*** Block opens ***

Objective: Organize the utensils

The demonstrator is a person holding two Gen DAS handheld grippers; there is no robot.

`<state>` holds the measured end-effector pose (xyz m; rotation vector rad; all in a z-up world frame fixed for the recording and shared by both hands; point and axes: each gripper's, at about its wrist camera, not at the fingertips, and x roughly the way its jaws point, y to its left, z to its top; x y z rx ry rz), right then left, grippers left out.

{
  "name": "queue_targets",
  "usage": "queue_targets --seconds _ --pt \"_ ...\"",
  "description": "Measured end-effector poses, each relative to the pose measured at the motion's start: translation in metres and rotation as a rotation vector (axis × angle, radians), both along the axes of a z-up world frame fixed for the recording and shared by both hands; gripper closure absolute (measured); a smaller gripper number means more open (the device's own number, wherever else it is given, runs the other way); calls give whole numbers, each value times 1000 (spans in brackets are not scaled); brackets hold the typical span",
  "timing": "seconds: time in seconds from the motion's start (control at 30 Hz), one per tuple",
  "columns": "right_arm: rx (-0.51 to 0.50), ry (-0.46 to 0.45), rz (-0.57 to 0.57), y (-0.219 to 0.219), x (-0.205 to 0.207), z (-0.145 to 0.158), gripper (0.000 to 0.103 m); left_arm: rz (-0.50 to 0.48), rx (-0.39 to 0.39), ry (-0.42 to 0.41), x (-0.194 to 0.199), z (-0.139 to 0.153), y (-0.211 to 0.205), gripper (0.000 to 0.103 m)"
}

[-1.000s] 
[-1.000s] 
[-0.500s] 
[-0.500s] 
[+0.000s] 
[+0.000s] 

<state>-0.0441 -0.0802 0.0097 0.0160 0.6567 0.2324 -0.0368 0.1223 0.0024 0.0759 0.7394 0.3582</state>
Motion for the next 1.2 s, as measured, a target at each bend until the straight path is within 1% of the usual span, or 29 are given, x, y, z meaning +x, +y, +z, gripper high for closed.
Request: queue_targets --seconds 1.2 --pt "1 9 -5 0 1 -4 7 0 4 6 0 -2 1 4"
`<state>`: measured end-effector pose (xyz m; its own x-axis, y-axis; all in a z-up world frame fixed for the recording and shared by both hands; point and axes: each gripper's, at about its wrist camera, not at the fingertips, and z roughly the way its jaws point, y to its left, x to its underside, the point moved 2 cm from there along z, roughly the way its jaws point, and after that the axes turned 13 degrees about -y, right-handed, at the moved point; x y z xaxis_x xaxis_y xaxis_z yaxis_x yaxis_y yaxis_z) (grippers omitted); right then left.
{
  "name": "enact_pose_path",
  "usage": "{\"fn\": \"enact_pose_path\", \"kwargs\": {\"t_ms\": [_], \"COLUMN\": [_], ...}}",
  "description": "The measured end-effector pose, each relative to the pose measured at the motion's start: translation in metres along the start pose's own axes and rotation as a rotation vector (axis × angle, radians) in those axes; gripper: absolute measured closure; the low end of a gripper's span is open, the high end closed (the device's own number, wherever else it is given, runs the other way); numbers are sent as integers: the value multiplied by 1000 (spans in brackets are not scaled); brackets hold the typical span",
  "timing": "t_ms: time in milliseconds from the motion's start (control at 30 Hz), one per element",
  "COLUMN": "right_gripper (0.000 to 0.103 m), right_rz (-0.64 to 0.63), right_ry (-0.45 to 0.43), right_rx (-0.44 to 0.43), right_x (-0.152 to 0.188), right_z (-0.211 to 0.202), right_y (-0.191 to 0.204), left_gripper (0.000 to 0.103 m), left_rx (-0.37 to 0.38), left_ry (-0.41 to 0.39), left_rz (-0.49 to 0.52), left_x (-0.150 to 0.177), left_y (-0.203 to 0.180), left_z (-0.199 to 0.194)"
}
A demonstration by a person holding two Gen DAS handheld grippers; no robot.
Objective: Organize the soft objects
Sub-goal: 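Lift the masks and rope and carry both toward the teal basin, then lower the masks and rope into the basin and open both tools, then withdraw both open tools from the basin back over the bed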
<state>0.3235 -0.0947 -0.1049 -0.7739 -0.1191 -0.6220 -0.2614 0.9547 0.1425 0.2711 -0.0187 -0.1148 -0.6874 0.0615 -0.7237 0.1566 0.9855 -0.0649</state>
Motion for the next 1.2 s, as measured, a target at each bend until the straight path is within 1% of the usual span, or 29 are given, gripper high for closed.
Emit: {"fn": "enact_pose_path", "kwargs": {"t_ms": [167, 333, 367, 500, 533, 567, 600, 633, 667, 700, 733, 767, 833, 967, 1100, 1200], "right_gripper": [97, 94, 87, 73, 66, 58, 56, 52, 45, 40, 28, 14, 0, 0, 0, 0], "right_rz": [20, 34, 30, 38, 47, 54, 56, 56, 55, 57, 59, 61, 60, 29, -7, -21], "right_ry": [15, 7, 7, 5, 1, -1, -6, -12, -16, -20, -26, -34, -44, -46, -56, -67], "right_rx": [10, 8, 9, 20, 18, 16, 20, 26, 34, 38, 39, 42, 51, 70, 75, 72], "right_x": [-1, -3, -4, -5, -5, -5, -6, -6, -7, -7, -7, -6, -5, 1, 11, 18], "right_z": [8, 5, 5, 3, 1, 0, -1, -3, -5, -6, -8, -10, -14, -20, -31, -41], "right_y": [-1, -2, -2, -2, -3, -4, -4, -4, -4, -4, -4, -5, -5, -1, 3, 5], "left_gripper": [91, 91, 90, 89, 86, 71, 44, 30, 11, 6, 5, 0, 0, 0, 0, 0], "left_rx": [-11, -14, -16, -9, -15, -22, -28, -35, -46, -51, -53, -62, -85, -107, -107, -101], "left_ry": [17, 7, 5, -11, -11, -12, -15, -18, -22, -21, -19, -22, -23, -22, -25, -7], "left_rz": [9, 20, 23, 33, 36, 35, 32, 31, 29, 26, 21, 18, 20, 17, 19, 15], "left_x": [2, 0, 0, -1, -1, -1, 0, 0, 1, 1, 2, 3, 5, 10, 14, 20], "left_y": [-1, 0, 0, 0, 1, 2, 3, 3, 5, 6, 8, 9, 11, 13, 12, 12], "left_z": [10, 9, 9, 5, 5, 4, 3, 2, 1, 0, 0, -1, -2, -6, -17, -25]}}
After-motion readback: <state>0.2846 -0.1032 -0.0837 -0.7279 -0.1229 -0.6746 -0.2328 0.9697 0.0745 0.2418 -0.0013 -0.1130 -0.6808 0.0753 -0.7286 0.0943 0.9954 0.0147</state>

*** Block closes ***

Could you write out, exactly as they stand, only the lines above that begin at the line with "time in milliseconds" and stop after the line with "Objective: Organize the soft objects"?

  "timing": "t_ms: time in milliseconds from the motion's start (control at 30 Hz), one per element",
  "COLUMN": "right_gripper (0.000 to 0.103 m), right_rz (-0.64 to 0.63), right_ry (-0.45 to 0.43), right_rx (-0.44 to 0.43), right_x (-0.152 to 0.188), right_z (-0.211 to 0.202), right_y (-0.191 to 0.204), left_gripper (0.000 to 0.103 m), left_rx (-0.37 to 0.38), left_ry (-0.41 to 0.39), left_rz (-0.49 to 0.52), left_x (-0.150 to 0.177), left_y (-0.203 to 0.180), left_z (-0.199 to 0.194)"
}
A demonstration by a person holding two Gen DAS handheld grippers; no robot.
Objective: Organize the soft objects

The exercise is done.